Police investigate two deaths after recapturing white supremacist inmate
Two homicides are being investigated after Skylar Meade and his accomplice were arrested in a traffic stop
Police arrested a prison gang member and an accomplice who escaped following an attack on prison officers at a Boise hospital in the US state of Idaho, with investigators looking into whether they committed two killings while on the run.
Skylar Meade, the escaped inmate, and Nicholas Umphenour, the man who police say shot two prison officers early on Wednesday to break Meade out of custody, were arrested during a traffic stop on Thursday afternoon in Twin Falls, about 130 miles from where they escaped.
Authorities said during a news conference that they were investigating two homicides in Nez Perce and Clearwater counties, where the 2020 Honda Civic the duo were seen fleeing in was later found.
Police found shackles at the scene of one of the killings and “that’s one of the ways we tied them together”, Idaho State Police Lieutenant Colonel Sheldon Kelley said.
Meade, 31, was sentenced to 20 years in prison in 2017 for shooting at a sheriff’s sergeant during a high-speed chase.
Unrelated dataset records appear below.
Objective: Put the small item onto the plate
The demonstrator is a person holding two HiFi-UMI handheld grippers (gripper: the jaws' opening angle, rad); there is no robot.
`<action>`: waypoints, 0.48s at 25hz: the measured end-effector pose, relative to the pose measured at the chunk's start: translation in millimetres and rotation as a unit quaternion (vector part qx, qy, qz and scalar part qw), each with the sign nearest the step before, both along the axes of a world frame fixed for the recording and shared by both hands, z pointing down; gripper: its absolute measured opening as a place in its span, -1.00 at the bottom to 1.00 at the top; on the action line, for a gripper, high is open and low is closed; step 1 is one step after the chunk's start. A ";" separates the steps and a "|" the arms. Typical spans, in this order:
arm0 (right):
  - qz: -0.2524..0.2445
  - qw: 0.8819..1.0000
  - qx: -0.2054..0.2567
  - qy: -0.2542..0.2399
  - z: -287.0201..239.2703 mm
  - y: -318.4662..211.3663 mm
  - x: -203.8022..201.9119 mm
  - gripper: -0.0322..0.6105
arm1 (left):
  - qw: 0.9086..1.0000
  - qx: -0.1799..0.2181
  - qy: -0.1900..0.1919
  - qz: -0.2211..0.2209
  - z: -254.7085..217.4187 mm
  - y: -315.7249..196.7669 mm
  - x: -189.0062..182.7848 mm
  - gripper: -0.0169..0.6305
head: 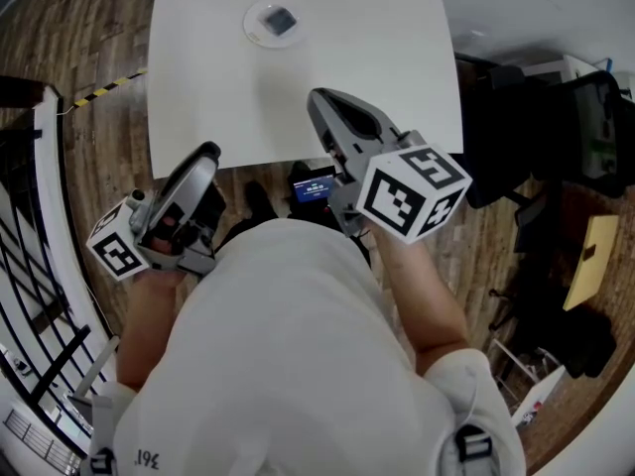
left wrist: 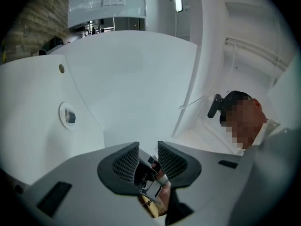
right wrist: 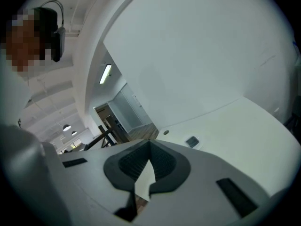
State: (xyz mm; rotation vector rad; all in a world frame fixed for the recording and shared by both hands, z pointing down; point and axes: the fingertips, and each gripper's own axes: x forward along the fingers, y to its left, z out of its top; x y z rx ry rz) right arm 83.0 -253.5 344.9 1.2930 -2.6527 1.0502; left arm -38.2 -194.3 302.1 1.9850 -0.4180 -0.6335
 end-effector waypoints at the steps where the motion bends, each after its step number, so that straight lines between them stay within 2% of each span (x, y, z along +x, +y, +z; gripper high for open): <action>1: 0.000 1.000 -0.003 -0.016 -3.1 1.4 -0.6 -0.89 | 1.000 0.004 0.003 0.000 -2.2 1.1 -0.3 -0.61; 5: 0.004 0.997 -0.012 -0.082 -16.3 -0.1 2.0 -0.89 | 1.000 0.011 0.008 0.002 -4.6 1.1 2.7 -0.61; 12: 0.002 0.997 0.009 -0.082 -26.6 -5.6 3.9 -0.89 | 1.000 0.016 0.014 0.019 -3.1 4.8 10.5 -0.61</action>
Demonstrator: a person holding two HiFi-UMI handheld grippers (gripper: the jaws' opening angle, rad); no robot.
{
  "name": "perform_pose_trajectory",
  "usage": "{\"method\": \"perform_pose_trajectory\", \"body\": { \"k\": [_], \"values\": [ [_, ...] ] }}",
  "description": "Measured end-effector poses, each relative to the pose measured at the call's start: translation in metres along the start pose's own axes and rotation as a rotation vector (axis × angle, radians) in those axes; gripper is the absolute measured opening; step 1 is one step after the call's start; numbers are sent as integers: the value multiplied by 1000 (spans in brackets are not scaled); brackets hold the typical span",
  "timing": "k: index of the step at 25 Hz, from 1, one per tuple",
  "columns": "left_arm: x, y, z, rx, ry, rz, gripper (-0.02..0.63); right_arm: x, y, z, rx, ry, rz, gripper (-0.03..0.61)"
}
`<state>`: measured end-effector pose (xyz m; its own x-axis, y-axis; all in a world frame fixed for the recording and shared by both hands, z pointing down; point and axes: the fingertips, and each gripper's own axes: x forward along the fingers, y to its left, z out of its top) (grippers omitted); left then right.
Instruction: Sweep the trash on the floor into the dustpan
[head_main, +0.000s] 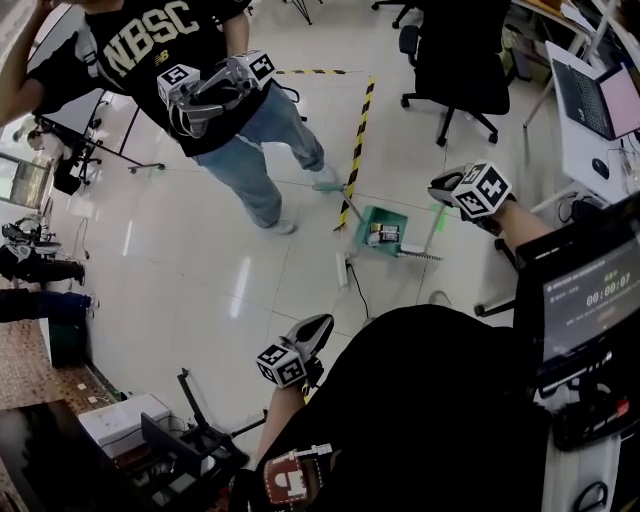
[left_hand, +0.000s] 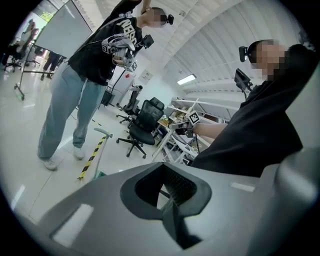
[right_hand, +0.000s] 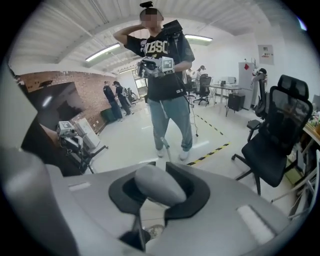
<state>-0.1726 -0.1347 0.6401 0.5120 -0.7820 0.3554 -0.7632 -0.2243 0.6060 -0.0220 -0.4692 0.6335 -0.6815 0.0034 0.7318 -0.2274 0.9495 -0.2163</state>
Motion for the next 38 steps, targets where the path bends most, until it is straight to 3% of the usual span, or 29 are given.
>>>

Authorities said they were alerted of the attack at 2.15am as Idaho Department of Corrections officers prepared to bring Meade back to prison from Saint Alphonsus Regional Medical Centre in Boise, where they had taken him after he injured himself, officials said.
Meade had been imprisoned at Idaho Maximum Security Institution in Kuna, about 12 miles south of Boise.
Police said Nicholas Umphenour is suspected of shooting two corrections officers during Wednesday’s ambush in the ambulance bay at Saint Alphonsus Regional Medical Centre.
A warrant with a two million US dollar bond has been issued for his arrest on two charges of aggravated battery against law enforcement and one charge of aiding and abetting an escape, police said.
Officials described Meade as a white supremacist gang member.
Meade was sentenced to 20 years in 2017 for shooting at a sheriff’s sergeant during a high-speed chase.
Three prison officers were shot and wounded during the attack — two allegedly by Umphenour and one by responding police.
One officer shot by the suspect was in critical but stable condition, police said, while the second wounded officer had serious but non-life-threatening injuries.
The third injured corrections officer also sustained non-life-threatening injuries when a responding officer, incorrectly believing the gunman was still in the emergency room and seeing an armed person near the entrance, opened fire.
Department of Correction director Josh Tewalt said one guard had been released from the hospital, and the other two are stable and improving.
“This brazen, violent, and apparently coordinated attack on Idaho Department of Corrections personnel, to facilitate an escape of a dangerous inmate, was carried out right in front of the Emergency Department, where people come for medical help, often in the direst circumstances,” Boise Police Chief Ron Winegar said in a written statement.
The Aryan Knights formed in the mid-1990s in Idaho’s prison system to organize criminal activity for a select group of white people in custody, as well as outside prison walls, according to the US attorney’s office in the district of Idaho.
In a court filing ahead of Harlan Hale’s sentencing, federal prosecutors described the Aryan Knights as a “scourge” within the state’s prison system that drains its resources.
“The hate-fueled gang engages in many types of criminal activity and casts shadows of intimidation, addiction, and violence over prison life,” prosecutors wrote.
In 2022, the Anti-Defamation League counted 75 different white supremacist prison gangs in federal or local facilities in at least 38 states.
The ADL said two of the largest such groups, the Aryan Circle and Aryan Brotherhood of Texas, had at least 1,500 members.
Mark Pitcavage, a senior research fellow for the ADL’s Center on Extremism, estimates that the Aryan Knights has approximately 150 members behind bars and roughly 100 more on the streets.
He said it operates in other states, including Washington and Oregon.
“With all white supremacist prison gangs, the ideology takes a backseat to the organised crime. That’s just a given,” he said.
“They use that as a sort of a glue to help keep them together and help keep them loyal to the gang.”